Citizen Jane: transformative citizenship in a global community of seekers, healers and teachers.”
“Ah, she said. “Now, that’s a book I’d like to read. Shall we have a small book launch here?”

She placed a crimson hat on me and draped a black coat over my shoulders, adding sparkly beads for extra effect. “Yes, my dear, that’s the citizen of the world look you want for this book!” I laughed.  “I’ll bring in a copy and if it were possible to have some kind of soiree reading here then I’d love it.  For now, I have to get back to work.”

Miss Sophie, for how could she be anything else, graciously took back the coat and hat and waved me off with a flourish,“Come back soon, dear Jane!”

It seemed so unexpected to come across such an original shop and delightful twins.  The place brought back memories of another Sophie who had owned a store called ‘The Banana Room’ in Rundle Street, Adelaide with its 1920’s feel and ambience infusing a very personal collection of clothes and art deco sculpture and furnishings.

Now the deliciousness of strolling along streets and peeking into tiny stores was under threat, with independent stores closing down as casualties of mega stores and online shopping.

In her book, Ground Control: Fear and Happiness in the Twenty-First-Century City, Anna Minton writes: ‘wandering around the streets of a city, allowing space for walking and lingering, window shopping and people watching, is one of the real pleasures of city life, harking back to the tradition of the Parisian ‘flaneur’, the idler or the loafer who walks around seeking experiences and chance encounters in the city.’ (p. 198)

Minton also refers to social researcher, Richard Titmuss, who proposed that the way to strengthen civil society is by creating a climate of interaction and trust between different social groups.  This instead of falling back on institutional solutions where behavior is controlled and by police as surrogate parents and where urban landscape policies are underpinned by a philosophy of control and exclusion.

One of my favorite ‘Janes’ – Jane Jacobs – argued that streets, which are the vital organs of the city, are kept safe by the ‘natural surveillance’ of people who don’t know each other. ‘Peace is not kept by the police but by the intricate, almost unconscious network of voluntary controls enforced by people themselves.’  Rebecca Solnit wrote of this same effect in her book ‘A Paradise Built in Hell: The Extraordinary Communities That Arise in Disaster.

Also confirming Jacobs’ view is American psychologist, author and educator Martin Seligman, who has said that, to a greater or lesser degree, the emotional state of an individual, and whether or not they feel safe in the world, determines the health of their approach to most things.

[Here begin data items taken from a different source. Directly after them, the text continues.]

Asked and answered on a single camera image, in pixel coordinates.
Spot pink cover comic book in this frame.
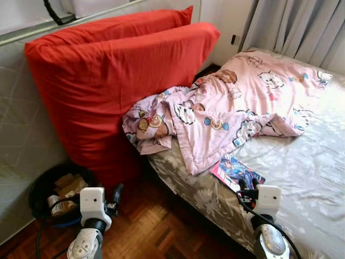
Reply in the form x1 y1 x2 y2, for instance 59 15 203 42
210 155 266 193

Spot brown cardboard scraps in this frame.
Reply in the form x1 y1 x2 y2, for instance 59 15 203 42
53 174 89 199

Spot bed with grey floral sheet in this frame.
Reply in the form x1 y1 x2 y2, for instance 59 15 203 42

This may be work, relationships or where people live. American studies show that more visible, enforced ‘security’ increases fear, and they also reveal a link between fear and personal loss of self and personal control over the environment.

I return to my workplace feeling sated from my encounters with grace and generosity, creativity and artistry. “You left your hula hoop here,” says the concierge as I enter. “Thanks!” I say, smiling as I spin the hoop toward to the door.

A new toy is being constructed at this very moment by a little girl sitting in the grass outside my window. She has bound two twigs together, added a shorter third, and separated the lower legs and upper arms, leaving the third with a small cluster of leaves as head. At this moment, she is spreading the soft leaves of a flowering yellow daisy bush into a kind of hula skirt for her new doll. It is charming, and in her hands, it takes on a lively meaningfulness. Her pleasure is also mine, as I watch and wish she might always maintain her inventive relationship to the matter nature provides around her. In this unpredictable and inconsistent world, a creative man or woman is enviable.

 Our charge is to foster, now and forever, love, joy, beauty, and laughter.